Exercise brief:
Nothing but the lines from the start of the entries through the line containing "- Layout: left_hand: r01" should appear in the answer, each given exactly.

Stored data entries
——————————
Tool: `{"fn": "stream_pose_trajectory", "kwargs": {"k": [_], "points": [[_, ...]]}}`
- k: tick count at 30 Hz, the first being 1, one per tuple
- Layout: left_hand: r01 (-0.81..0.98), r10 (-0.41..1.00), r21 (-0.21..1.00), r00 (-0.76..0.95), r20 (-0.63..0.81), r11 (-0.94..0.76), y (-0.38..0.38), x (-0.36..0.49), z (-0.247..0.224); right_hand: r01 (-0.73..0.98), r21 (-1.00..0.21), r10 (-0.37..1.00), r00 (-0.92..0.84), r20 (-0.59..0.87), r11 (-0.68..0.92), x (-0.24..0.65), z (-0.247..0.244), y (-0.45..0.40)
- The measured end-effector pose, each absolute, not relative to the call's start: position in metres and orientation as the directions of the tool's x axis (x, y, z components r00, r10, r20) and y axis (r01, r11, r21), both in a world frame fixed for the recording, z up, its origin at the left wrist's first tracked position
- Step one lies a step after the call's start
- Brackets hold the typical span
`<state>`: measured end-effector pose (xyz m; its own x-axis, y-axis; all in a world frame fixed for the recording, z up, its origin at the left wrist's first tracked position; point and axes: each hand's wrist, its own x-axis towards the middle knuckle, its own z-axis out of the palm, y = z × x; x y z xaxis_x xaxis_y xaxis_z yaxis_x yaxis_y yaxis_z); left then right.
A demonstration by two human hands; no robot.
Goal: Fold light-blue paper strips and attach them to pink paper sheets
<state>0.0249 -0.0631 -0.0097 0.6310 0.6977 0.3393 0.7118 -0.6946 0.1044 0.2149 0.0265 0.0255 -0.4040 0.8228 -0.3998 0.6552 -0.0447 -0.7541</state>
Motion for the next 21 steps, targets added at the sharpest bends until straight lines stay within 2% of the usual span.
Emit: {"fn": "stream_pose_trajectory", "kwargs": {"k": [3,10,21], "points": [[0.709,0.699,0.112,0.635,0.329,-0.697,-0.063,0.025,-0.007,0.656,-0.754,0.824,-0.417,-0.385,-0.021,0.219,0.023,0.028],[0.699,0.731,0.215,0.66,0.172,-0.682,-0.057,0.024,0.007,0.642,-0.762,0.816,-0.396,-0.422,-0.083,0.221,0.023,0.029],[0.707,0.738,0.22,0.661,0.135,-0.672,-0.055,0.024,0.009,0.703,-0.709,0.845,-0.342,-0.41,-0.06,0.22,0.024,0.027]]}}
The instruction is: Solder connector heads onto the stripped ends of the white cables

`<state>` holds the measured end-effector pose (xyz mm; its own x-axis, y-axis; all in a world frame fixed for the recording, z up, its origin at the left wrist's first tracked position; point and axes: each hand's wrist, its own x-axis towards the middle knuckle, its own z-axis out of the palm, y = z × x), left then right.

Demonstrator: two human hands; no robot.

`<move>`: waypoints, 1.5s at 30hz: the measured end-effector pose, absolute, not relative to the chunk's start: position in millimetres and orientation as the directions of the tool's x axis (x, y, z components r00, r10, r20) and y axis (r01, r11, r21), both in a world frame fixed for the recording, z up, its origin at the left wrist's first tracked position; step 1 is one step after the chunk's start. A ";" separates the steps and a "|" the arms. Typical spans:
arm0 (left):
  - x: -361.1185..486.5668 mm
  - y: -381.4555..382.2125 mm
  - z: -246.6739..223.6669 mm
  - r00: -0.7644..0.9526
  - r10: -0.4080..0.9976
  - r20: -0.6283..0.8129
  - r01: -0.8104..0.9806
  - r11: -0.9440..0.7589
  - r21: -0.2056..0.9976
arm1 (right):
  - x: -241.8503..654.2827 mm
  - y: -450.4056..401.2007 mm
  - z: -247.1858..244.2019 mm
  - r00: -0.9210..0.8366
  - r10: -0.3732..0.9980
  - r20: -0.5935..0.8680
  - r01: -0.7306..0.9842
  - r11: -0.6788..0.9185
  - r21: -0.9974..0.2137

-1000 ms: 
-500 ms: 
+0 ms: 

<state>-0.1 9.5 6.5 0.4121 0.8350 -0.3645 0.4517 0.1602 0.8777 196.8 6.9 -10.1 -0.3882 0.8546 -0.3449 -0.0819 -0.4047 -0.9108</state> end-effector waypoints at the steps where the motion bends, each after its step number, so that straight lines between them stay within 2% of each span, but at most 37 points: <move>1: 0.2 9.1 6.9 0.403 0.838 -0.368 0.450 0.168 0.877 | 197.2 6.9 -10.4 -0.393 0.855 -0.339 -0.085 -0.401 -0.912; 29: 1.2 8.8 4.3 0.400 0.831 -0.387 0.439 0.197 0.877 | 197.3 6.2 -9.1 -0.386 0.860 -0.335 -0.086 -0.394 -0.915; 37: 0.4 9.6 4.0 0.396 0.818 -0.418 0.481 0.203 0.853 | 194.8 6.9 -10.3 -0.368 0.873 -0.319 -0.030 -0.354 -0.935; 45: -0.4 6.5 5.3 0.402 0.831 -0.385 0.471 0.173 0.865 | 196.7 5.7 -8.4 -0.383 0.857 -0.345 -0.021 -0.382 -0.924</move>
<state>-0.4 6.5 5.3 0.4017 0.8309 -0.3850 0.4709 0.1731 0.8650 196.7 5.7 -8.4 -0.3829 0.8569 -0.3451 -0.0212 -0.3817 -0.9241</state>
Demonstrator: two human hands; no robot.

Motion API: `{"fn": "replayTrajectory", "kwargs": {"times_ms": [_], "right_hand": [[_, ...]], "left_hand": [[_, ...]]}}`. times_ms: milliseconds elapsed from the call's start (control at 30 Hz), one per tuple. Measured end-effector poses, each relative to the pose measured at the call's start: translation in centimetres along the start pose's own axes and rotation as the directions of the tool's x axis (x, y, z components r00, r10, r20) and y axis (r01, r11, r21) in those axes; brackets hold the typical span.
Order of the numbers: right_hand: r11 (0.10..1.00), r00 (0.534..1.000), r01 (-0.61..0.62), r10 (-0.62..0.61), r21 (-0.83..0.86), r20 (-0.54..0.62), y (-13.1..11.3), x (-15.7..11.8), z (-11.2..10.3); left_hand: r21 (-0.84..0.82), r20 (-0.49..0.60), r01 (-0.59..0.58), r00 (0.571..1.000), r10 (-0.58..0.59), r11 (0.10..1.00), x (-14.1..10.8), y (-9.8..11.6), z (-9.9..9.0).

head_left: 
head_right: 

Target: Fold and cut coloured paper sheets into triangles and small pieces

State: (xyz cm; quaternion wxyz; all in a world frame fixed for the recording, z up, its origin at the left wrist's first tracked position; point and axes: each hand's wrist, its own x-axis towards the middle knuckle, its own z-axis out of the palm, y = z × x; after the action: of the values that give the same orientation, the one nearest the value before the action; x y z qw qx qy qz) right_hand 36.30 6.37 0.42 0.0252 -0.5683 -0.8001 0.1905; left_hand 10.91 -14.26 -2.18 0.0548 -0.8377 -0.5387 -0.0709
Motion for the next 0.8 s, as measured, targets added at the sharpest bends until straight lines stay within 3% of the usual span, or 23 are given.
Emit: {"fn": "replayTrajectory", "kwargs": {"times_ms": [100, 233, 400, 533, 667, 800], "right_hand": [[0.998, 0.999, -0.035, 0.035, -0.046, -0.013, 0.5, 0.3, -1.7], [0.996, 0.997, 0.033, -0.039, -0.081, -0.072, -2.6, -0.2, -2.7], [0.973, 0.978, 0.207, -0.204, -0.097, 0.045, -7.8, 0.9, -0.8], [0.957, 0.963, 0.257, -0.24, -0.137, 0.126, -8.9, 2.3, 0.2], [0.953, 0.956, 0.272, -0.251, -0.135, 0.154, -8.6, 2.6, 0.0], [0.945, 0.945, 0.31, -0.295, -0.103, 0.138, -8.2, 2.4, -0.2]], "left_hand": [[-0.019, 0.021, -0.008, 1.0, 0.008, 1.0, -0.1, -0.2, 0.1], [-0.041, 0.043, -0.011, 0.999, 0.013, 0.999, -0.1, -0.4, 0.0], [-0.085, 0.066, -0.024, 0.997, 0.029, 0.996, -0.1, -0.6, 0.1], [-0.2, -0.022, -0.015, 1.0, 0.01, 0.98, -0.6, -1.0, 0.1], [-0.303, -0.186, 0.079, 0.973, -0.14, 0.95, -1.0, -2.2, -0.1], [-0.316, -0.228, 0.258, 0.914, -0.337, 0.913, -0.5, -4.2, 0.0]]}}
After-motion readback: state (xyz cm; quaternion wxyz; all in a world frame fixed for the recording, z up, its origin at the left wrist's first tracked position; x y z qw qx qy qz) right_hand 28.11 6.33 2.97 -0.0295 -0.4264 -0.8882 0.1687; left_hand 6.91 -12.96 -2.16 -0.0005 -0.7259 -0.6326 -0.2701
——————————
Answer space:
Tool: `{"fn": "stream_pose_trajectory", "kwargs": {"k": [_], "points": [[_, ...]]}}`
- k: tick count at 30 Hz, the first being 1, one per tuple
- Layout: left_hand: r01 (-0.81..0.98), r10 (-0.41..1.00), r21 (-0.21..1.00), r00 (-0.76..0.95), r20 (-0.63..0.81), r11 (-0.94..0.76), y (-0.38..0.38), x (-0.36..0.49), z (-0.247..0.224); right_hand: r01 (-0.73..0.98), r21 (-1.00..0.21), r10 (-0.37..1.00), r00 (-0.92..0.84), r20 (-0.59..0.87), r11 (-0.68..0.92), x (-0.24..0.65), z (-0.247..0.244), y (-0.45..0.40)

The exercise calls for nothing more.